Okay… it isn’t as bad as what I made it out to be and it definitely isn’t the worse one from DCEU. I think Suicide Squad (2016) takes that unwanted honour. Out from that mess, Harley Quinn was the only colourful spot and the powers-that-be decides that she deserves her own spotlight.

Harley Quinn (Margot Robbie) has broken up with the Prince of Crime, Joker. She soon realises that the privileges accorded to her have been revoked and all guises of trouble come looking for her. Meanwhile, club owner Roman Sionis aka the Black Mask (Ewan McGregor) sends his henchman Victor Zsasz (Chris Messina) and driver Dinah Lance (Jurnee Smollett-Bell) to get a special diamond, but it lands up with pickpocket Cassandra Cain (Ella Jay Basco). Sionis enlists Quinn’s help with the promise of protection for her in Gotham City once the job is done, but her path is impeded by Huntress (Mary Elizabeth Winstead) and driven cop Montoya (Rosie Perez).

A few minutes into the zany movie, my mind is throwing up Deadpool with the same off-the-fly expositions and storytelling that doesn’t adhere to a chronological timeline. It is alright to copy, God knows there practically aren’t many original stories anymore, but to me the borrowed idea needs to be taken to a different place. In the case of Birds of Prey, it just isn’t an interesting place.

The plot is outlandish, the characters cartoonish and the situations absurd. That is all fine because I can take a joke, but the plot is choppy and the story feels like a mess. At least it is a colourful mess. The action scenes also don’t escalate in terms of spectacle and ingenuity. The police station raid is oh-la-la fantastic, but the climatic one at the amusement park isn’t on par with the earlier ones with a lack of inventiveness.

Director Cathy Yan doesn’t understand the dynamics of an ensemble movie. The main focus of Birds of Prey is only on one bird, and her arc isn’t pronounced. You can’t just put a bevy of women together and scream “this is female power” and everyone will get the female empowerment message. I felt none of that because every time it may be going down the road to develop the female characters, we get inundated by noise. That seems to Yan’s goto aesthetics – noise and more noise.

Its other problem is a lack of a convincing villain. McGregor tries his damnedest to chew his scenes out but when you are not given much material to begin with you are probably chewing on your own tongue. Victor Zsasz gets it even worse and from what I have read he features strongly in the comics. I don’t read the comics and don’t get why Roman needs a mask.

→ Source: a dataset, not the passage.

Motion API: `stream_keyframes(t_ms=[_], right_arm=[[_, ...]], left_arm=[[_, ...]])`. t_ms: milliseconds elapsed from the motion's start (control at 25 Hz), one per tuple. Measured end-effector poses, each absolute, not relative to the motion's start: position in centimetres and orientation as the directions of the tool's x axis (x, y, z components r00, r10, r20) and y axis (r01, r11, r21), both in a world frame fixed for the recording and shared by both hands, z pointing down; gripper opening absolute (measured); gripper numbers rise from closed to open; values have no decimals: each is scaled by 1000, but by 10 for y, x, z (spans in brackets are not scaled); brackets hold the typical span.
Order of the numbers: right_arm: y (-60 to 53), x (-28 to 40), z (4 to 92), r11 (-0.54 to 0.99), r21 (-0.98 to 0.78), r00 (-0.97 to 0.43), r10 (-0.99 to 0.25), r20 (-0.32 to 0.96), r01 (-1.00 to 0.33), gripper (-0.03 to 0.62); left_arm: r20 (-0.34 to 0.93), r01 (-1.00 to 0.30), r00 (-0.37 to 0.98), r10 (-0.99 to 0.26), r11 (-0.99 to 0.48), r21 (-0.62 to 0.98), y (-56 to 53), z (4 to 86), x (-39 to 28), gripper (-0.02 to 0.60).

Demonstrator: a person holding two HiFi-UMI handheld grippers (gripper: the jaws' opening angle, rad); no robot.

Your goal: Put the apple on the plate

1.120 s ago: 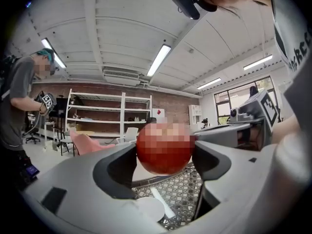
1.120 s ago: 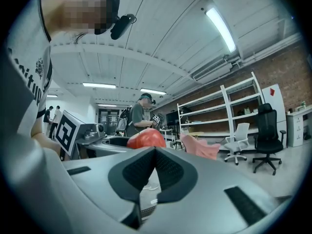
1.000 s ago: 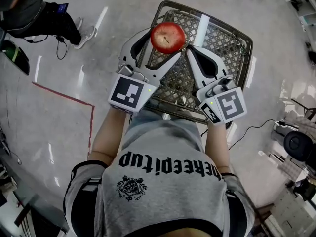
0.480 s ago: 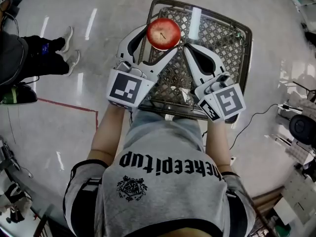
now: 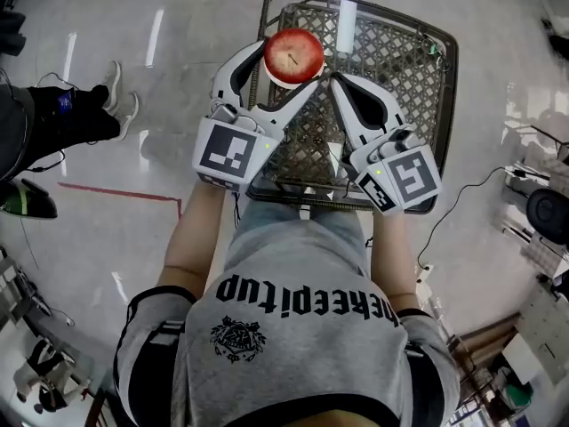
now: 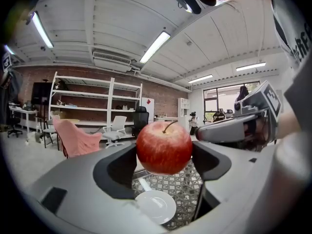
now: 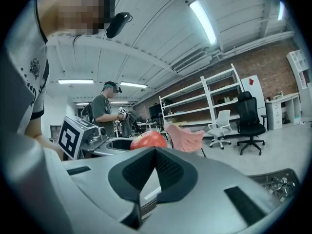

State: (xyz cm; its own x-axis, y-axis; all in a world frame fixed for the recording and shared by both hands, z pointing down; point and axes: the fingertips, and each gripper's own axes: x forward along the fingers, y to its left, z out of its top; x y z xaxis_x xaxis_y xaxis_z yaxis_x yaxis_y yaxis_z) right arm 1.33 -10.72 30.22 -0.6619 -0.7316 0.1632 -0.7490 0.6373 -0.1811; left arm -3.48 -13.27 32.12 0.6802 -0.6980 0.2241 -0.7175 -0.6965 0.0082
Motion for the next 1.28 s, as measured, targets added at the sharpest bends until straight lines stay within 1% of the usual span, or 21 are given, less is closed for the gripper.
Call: stream_keyframes(t_ms=[320,440,1040,1280], right_arm=[[-122,15,333,611,-197,-642,-737,212,-767,0],[-125,14,339,607,-207,-641,-733,226,-767,0],[-144,8,368,623,-193,-650,-697,303,-758,0],[-144,6,384,621,-212,-654,-684,325,-755,0]], left_arm=[[257,-713,683,-684,-700,35,-149,357,-35,394],[249,-712,685,-684,-702,28,-154,363,-34,394],[307,-723,672,-673,-686,80,-176,420,-35,394],[329,-720,671,-664,-690,76,-177,445,-32,394]])
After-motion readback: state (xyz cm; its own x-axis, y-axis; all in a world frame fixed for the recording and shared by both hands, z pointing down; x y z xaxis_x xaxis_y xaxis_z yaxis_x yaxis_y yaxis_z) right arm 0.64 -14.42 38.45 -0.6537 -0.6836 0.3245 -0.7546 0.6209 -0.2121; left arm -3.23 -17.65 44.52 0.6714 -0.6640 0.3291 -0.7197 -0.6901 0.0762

Whatever potential Birds of Prey has is buried under a heap of under-realised characters and repetitive action. Birds need to be free and these birds deserve better. They just couldn’t break free from its stylised cage. They didn’t even try.

PS – There is an end-credit scene that drops after you sit through all the credits. Depending on your disposition, you may just shout some expletives at the screen, so I think I better tell you it’s just a cheeky sound-bite involving a certain major character.